Louise baissa la tête, déçue. Se serait-elle un peu trop emportée ? N'y avait-il finalement aucun mystère ? Elle commençait à le penser. Elle s'était imaginé tout ça : probablement une façon de refuser que son oncle fut un banal curé noceur. C’était tellement plus amusant d’avoir un oncle fait du même bois qu’Henri de Monfreid ou Arthur Rimbaud…
Elle passa le pendentif autour de son cou.
- Je peux le garder, ça ne vous dérange pas ? demanda-t-elle aux deux femmes.
- Pffou ! Je t'ai dit que c’était pour toi : tu peux en faire ce que tu veux. Garde tout ce qui te plaît, ma grande. Et puis ce médaillon te va si bien ! Considère que c’est l’héritage de ton oncle Germain. C’est un peu maigre, mais ce qui compte, c’est le souvenir.
Louise les prit par le cou et les serra fort contre elle.
- Je vous aime bien, toutes les deux, dit-elle dans un souffle.
Puis elle relâcha son étreinte.
- Je vais préparer mes affaires : ça ne m’amuse pas, mais je dois partir en début d'après-midi, soupira-t-elle.
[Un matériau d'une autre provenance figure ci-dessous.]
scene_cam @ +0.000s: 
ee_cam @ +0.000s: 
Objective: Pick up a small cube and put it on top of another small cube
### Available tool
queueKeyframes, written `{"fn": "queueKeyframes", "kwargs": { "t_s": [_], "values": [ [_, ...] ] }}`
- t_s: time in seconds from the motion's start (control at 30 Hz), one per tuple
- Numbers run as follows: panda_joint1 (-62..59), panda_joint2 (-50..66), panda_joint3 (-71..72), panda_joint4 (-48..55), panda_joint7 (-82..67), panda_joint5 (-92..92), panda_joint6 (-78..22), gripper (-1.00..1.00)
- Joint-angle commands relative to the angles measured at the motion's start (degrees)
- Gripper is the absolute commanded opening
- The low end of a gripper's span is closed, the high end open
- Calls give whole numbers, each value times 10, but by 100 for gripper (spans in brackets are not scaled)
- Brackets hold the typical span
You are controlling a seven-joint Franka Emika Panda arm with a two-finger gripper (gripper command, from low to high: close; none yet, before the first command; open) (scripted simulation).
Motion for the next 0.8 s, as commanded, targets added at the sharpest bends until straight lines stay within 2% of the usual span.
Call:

Ce n'était pas vraiment le moment, mais elle n'avait pas trop le choix. Elle devait regagner son petit appartement sur Montpellier : elle devait avoir une tonne de manuscrits en retard ! Lectrice pour une maison d’édition locale, elle pouvait organiser son temps comme elle le souhaitait, mais elle avait déjà laissé pas mal de travail s’accumuler, et comme elle tenait à justifier auprès des auteurs les décisions qu’elle prenait, elle souhaitait se donner le temps de rédiger un commentaire détaillé pour chacun des manuscrits qu’elle évaluait.
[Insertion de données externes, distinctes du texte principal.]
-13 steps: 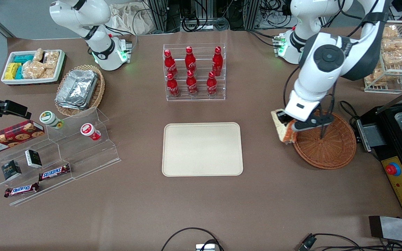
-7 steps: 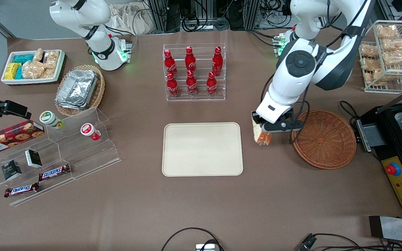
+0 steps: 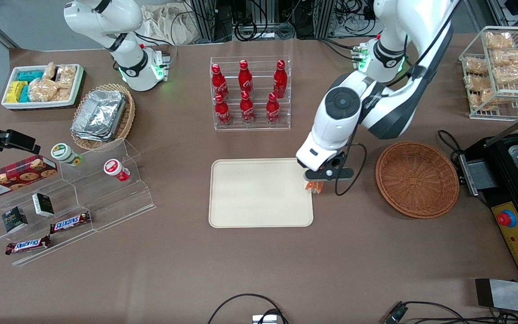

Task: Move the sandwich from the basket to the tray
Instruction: 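Lift the sandwich out of the basket and carry it toward the tray, then lower the held sandwich onto the cream tray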

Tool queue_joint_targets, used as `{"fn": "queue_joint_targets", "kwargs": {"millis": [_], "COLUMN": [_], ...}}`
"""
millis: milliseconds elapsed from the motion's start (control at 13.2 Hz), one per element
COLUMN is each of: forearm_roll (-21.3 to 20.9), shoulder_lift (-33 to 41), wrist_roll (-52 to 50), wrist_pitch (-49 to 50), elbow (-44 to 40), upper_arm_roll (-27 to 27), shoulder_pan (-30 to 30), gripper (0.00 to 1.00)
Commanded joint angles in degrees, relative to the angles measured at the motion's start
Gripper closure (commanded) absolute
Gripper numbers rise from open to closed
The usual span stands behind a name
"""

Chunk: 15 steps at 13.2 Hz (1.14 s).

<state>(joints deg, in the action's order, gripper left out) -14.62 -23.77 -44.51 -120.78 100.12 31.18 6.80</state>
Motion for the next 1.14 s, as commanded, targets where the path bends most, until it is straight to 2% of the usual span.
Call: {"fn": "queue_joint_targets", "kwargs": {"millis": [0,530,832,1059], "forearm_roll": [-3.6,-4.1,-9.6,-10.3], "shoulder_lift": [-6.1,-12.6,-15.1,-16.7], "wrist_roll": [-2.8,-2.8,-5.4,-5.9], "wrist_pitch": [0.7,0.6,0.6,0.5], "elbow": [-5.3,-9.6,-9.5,-9.6], "upper_arm_roll": [-0.1,-0.3,-0.3,-0.2], "shoulder_pan": [1.4,5.1,5.3,5.3], "gripper": [0.67,0.67,0.67,0.67]}}
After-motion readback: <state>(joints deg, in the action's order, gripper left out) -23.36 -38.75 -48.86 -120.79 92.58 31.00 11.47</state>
L'après-midi arriva vite. Louise avait chargé sa Mini des années 60 : une voiture à laquelle elle se sentait particulièrement attachée, peut-être en raison de ses ascendances britanniques du côté de son père. Son salaire aux éditions Bel-Air lui aurait sans doute permis de choisir un véhicule plus récent et plus confortable, mais elle n’avait jamais souhaité se séparer de sa vieille Austin au toit violemment décoré d’un damier. Elle avait calé les affaires de son oncle dans le minuscule coffre et était bien décidée à passer voir le curé de la paroisse. La tante Yvonne l’avait assurée de sa présence.
Non seulement elle lui laisserait la soutane et les livres de poche, mais elle voulait aussi essayer d’en savoir un peu plus. Peut-être Germain lui avait-il fait des confidences, même s’ils ne semblaient pas très proches, après tout, ils étaient collègues, et cette histoire d'utiliser un globe aussi peu ordinaire comme une simple boîte n’arrivait pas à la convaincre.
Comme d'habitude, Mamie Lucienne et Tante Yvonne l'accompagnèrent sur le pas de la porte. C'était à chaque fois un moment de nostalgie, pour Louise, tout au moins, bien qu'elle ne restât jamais bien longtemps sans revenir.
Comme le disait Tata Yvonne, « partir c'est mourir un peu », et cette fois-ci, Mamie Lucienne renchérit d’un air moqueur que « mourir, c’est partir tout à fait ».
La petite voiture jaune quitta la cour de gravier et prit la départementale, laissant derrière elle les deux bras qui s'agitaient en forme d'au revoir.
Quelques minutes plus tard, elle était dans le centre du village de Saint Gouzy, devant le presbytère.
Les bras chargés, Louise tendit la main tant bien que mal pour appuyer sur la sonnette et la grosse porte de chêne ne tarda pas à s'ouvrir sur la silhouette ronde et le visage rougeaud du père Bourret.